One thing I would like to emphasize on this auspicious occasion is that when I started out, I had no idea that autophagy would be linked to cancer, other diseases or longevity. If nothing else, I want everyone to understand that the nature of fundamental research is such that it develops in ways that are sometimes not initially anticipated but have an immense and beneficial impact on society. The importance of fundamental research, which on this occasion has been recognized by the most prestigious award in science, is worth restating.
I would further like to thank the College of Arts and Science of the University of Tokyo, the School of Science at the University of Tokyo, the National Institute of Basic Biology and Tokyo Institute of Technology for giving me the opportunity to conduct research. The majority of my work over nearly three decades was supported by the Grants-in-Aid program of the Ministry of Education, Culture, Sports, Science and Technology and I greatly appreciate the role that funding bodies play in fundamental research. I would also like to thank two former teachers who supported me over many years: Kazutomo Imahori, who unfortunately passed away in May this year, and Yasuhiro Anraku. I'd like to express my gratitude to my late parents, who took great care of me during the very difficult years following the end of the Second World War. I'd like to finally thank my family, and especially my wife Mariko, who supported me at every stage of a long and devoted career.
Tokyo Tech President Yoshinao Mishima also made some remarks.
I'd like to start by thanking you all for your attendance tonight. We are extremely happy that Professor Ohsumi has received this outstanding award and it is a great honor for our university. I am in awe of the devotion of Professor Ohsumi to basic research, his uniqueness as a researcher and his tenacious approach to science and I believe that these exemplary qualities are what has led him to stand here before you today as a truly great scientist. We are extremely pleased at Professor Ohsumi's commitment to basic science and the development of society through important research and am honored to be associated with him. Professor Ohsumi, on behalf of the Institute I offer you our most sincere congratulations for this remarkable achievement.

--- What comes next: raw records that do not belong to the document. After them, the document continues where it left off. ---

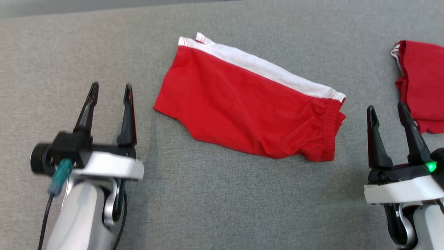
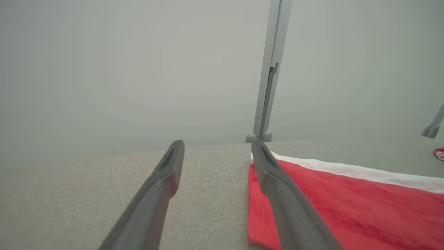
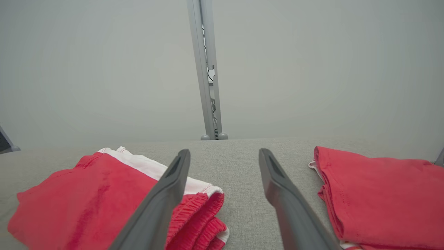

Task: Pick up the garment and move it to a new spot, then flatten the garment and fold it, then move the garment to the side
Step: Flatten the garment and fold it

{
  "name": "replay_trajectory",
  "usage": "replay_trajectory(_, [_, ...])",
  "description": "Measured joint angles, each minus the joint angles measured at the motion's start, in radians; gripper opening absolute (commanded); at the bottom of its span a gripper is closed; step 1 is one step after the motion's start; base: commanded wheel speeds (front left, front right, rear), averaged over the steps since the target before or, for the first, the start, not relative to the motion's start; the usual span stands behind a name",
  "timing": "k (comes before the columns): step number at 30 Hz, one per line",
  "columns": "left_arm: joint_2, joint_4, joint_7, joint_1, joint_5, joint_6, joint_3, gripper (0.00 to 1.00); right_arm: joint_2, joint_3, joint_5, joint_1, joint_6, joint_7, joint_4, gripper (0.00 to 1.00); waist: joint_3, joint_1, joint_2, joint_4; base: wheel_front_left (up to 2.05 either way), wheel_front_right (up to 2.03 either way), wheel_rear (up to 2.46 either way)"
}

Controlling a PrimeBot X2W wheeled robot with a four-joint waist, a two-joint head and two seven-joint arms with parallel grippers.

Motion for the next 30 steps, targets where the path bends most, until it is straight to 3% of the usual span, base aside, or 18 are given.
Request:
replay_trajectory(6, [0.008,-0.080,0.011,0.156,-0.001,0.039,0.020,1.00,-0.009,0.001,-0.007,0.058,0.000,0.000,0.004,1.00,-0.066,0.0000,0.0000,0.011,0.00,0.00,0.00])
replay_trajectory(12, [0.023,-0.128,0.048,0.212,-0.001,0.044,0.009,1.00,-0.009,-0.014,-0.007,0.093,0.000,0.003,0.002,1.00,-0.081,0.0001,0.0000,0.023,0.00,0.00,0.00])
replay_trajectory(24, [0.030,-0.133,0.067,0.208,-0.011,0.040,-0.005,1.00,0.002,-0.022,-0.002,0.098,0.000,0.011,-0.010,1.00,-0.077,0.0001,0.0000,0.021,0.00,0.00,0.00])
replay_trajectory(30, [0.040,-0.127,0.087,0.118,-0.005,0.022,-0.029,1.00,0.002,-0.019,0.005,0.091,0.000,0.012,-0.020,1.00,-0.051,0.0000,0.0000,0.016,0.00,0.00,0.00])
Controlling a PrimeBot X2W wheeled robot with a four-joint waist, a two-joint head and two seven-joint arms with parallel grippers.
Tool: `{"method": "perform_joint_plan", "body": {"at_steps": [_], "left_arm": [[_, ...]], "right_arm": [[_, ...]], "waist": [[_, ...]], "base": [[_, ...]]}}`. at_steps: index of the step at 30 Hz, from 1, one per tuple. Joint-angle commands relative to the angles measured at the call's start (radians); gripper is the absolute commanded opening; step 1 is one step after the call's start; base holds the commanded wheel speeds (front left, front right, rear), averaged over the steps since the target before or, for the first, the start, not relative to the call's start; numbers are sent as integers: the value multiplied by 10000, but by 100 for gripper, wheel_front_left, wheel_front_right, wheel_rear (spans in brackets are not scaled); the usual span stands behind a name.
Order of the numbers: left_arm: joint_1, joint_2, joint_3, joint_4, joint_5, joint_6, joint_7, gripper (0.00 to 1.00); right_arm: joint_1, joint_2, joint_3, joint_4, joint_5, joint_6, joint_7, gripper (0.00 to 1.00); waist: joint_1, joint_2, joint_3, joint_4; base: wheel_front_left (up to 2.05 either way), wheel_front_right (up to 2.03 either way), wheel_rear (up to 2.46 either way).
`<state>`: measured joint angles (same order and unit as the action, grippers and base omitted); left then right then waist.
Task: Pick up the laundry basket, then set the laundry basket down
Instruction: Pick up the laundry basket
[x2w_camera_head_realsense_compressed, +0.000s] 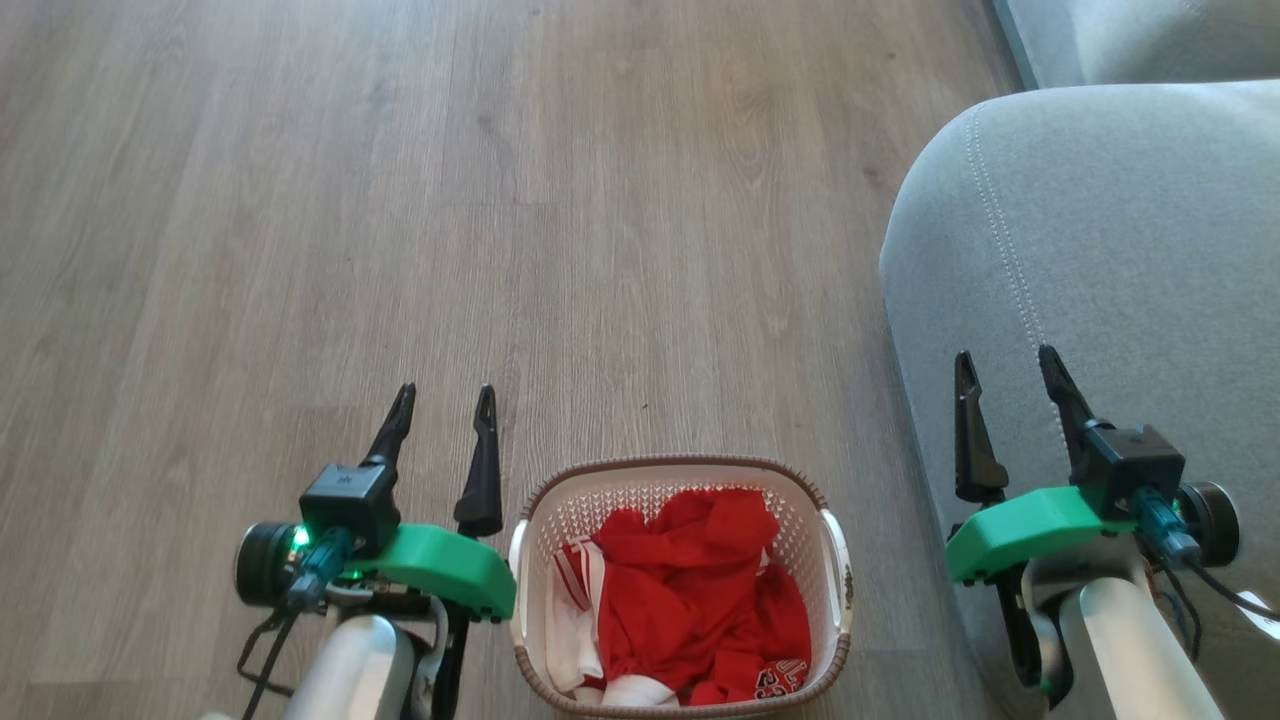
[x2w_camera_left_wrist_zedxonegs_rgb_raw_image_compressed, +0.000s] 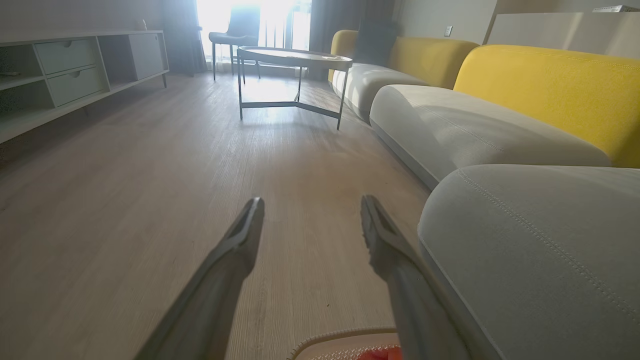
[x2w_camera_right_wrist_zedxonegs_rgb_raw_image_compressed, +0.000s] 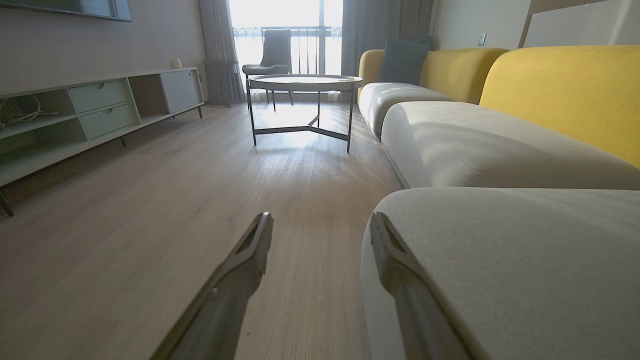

The following day at 11 a.m., another press conference was held in the Multipurpose Hall of the Suzukakedai Campus, where Ohsumi's laboratory is located. Ohsumi's wife Mariko and President Mishima accompanied the professor as they fronted media, members of Ohsumi's laboratory, and students in the packed hall for a one-hour press conference.
The award of the Nobel Prize for Medicine or Physiology to Professor Ohsumi marks the second time that a Tokyo Tech researcher has been awarded the Nobel Prize, with university graduate Hideki Shirakawa winning the Nobel Prize in Chemistry in 2000.
Tokyo Tech has this year launched a new research body, the Institute for Innovative Research, as part of a university-wide program to further enhance top-level research.